Pytorch Implementation of Policy Distillation for control, which has well-trained teachers via stable_baselines3.
STATUS : DONE
This repository is based on Mee321/policy-distillation and integrated with DLR-RM/rl-baselines3-zoo environment.
Trained Agent(left) and Distilled Agent(right), see more demo..
Trained agent uses 400 x 300 parameters, while distilled agent uses 64 x 64 parameters.
And it just takes 6,000 iteration(about 100 seconds on intel i7) to receive 100% of performance.
git clone https://github.com/CUN-bjy/policy-distillation-baselines.git
cd policy-distillation-baselines
git submodule update --init
virtualenv venv
source venv/bin/active
venv/bin/pip install -r requirements.txt
You don't need to use virtual environment but recommended.

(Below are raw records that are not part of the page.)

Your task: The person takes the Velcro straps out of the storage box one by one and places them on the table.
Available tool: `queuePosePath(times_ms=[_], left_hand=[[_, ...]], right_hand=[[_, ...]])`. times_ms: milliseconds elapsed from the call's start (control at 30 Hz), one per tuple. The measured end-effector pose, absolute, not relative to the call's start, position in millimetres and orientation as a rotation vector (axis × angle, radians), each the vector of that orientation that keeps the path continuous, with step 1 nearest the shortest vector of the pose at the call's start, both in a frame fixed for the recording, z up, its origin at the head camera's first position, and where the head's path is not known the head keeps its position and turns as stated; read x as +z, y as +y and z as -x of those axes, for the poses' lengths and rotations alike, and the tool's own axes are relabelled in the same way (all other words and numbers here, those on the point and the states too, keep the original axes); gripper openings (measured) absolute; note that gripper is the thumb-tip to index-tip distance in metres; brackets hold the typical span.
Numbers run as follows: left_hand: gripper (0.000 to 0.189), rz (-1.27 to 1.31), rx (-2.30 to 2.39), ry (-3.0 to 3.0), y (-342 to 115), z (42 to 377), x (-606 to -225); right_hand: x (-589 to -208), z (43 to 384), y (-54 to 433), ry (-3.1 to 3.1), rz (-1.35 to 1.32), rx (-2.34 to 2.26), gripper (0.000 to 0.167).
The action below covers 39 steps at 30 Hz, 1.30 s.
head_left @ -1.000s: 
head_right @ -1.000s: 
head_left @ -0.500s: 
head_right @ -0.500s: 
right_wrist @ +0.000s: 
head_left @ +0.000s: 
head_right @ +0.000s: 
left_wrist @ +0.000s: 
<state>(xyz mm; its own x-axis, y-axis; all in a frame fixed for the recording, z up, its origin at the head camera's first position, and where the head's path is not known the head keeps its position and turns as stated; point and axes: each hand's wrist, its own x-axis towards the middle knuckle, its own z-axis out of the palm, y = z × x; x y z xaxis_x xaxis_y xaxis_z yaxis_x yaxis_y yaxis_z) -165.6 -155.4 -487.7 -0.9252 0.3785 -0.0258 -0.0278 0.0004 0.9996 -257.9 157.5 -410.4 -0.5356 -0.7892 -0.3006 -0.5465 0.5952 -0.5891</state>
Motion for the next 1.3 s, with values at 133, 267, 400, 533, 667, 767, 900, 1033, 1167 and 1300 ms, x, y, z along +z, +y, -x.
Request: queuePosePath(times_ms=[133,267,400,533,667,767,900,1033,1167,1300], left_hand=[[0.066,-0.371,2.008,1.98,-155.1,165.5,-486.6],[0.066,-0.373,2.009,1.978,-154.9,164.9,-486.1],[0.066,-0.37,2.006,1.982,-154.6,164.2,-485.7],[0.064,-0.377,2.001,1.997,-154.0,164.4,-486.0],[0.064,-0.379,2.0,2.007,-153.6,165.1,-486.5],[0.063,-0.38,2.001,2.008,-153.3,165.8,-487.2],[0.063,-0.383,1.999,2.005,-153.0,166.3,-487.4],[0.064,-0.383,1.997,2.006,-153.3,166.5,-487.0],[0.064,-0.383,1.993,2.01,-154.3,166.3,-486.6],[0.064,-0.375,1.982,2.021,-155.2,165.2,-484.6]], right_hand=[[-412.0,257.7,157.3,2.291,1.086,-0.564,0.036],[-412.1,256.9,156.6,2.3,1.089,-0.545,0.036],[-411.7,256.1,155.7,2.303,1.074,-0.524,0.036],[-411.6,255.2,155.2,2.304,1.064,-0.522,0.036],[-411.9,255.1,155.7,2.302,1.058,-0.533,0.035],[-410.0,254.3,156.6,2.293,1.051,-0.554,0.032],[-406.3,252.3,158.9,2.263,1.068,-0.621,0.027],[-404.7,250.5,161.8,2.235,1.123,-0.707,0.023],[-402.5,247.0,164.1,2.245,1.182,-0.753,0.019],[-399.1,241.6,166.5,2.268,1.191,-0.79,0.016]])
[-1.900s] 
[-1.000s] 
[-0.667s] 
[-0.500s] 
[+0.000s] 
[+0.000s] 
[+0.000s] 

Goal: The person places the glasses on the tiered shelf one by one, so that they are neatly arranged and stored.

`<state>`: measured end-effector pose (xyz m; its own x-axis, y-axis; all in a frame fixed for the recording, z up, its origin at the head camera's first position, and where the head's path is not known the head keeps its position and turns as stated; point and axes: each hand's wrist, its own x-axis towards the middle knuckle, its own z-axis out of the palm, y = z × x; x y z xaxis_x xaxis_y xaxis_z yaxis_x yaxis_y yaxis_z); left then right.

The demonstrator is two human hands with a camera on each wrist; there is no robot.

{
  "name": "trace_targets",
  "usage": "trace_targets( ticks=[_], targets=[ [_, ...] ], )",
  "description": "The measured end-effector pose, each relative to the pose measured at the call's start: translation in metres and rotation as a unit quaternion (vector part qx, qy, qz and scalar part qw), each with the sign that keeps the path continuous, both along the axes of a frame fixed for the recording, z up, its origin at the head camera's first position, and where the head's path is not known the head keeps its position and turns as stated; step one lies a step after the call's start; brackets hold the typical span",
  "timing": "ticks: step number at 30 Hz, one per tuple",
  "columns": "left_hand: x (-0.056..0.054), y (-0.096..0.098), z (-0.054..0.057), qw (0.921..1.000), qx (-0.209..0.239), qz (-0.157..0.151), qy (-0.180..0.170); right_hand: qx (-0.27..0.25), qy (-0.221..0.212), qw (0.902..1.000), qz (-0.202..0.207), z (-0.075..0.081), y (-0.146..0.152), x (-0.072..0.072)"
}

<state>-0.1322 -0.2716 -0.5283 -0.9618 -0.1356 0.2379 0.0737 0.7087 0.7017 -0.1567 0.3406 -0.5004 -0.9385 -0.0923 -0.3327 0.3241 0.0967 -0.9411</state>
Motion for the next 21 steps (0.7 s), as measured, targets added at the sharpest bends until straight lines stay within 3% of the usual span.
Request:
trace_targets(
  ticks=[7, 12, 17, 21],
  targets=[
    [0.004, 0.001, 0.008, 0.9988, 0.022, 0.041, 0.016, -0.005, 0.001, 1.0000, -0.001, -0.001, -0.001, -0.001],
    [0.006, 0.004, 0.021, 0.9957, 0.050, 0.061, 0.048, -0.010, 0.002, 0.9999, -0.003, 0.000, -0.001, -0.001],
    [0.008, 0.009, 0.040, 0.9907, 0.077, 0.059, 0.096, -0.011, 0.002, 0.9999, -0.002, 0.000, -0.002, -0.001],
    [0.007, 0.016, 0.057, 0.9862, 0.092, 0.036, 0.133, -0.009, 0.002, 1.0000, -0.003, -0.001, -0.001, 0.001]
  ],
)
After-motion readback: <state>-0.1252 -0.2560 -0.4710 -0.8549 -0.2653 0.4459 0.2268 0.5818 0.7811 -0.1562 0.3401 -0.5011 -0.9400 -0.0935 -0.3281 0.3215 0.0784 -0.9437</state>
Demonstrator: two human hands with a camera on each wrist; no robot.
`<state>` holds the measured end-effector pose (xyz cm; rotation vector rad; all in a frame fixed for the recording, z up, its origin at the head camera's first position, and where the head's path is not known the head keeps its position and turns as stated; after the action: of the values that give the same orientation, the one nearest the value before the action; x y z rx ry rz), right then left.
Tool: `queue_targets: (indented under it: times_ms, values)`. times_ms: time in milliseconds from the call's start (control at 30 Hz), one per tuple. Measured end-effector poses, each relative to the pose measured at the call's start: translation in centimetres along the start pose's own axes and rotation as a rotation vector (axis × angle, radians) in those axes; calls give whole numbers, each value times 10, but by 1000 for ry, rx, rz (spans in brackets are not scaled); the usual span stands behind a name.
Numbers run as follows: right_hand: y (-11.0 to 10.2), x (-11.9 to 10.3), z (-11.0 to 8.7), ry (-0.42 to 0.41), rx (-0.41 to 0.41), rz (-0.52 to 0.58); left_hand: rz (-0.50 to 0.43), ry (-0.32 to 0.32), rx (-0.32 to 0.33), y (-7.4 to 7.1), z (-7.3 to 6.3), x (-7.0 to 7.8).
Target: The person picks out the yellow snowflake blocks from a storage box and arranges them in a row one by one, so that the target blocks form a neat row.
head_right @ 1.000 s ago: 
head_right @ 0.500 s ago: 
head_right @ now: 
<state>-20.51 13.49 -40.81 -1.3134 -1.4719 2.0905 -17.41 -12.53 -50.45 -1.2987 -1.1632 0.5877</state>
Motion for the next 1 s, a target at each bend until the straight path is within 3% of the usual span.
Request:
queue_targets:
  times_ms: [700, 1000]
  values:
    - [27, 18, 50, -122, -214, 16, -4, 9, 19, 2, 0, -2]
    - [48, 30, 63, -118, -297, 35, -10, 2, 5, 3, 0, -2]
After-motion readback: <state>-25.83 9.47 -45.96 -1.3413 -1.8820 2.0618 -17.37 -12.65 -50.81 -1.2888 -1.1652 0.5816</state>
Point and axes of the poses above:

With every moment of using this package, you should source the venv
. plz source venv/bin/active
.
If you want to play trained_agent from stable_baselines3,
python playground.py --mode teacher --algo algo_name --env env_name
# For example,
# python playground.py --mode teacher --algo td3 --env AntBulletEnv-v0 (default)
# python playground.py --mode teacher --algo sac --env Pendulum-v0
See the details below!
usage: playground.py [-h] -m {teacher,student} [--env ENV]
[--algo {a2c,ddpg,dqn,ppo,her,sac,td3,qrdqn,tqc}]
[-f FOLDER] [-p PATH_TO_STUDENT] [--render RENDER]
[--testing-batch-size N]
optional arguments:
-h, --help show this help message and exit
-m {teacher,student}, --mode {teacher,student}
playground mode
--env ENV environment ID
--algo {a2c,ddpg,dqn,ppo,her,sac,td3,qrdqn,tqc}
RL Algorithm
-f FOLDER, --folder FOLDER
well trained teachers storage
-p PATH_TO_STUDENT, --path-to-student PATH_TO_STUDENT
well trained students sotrage
--render RENDER render the environment(default: true)
--testing-batch-size N
batch size for testing student policy (default: 1000)
Distillation from trained teacher agent to pure student agent.
python policy_distillation.py --algo algo_name --env env_name
I only tested on TD3, AntBulletEnv-v0(default) environment so I cannot not sure that it work on other algorithms. PR is welcome!
See the details below!
usage: policy_distillation.py [-h] [--env ENV] [-f FOLDER]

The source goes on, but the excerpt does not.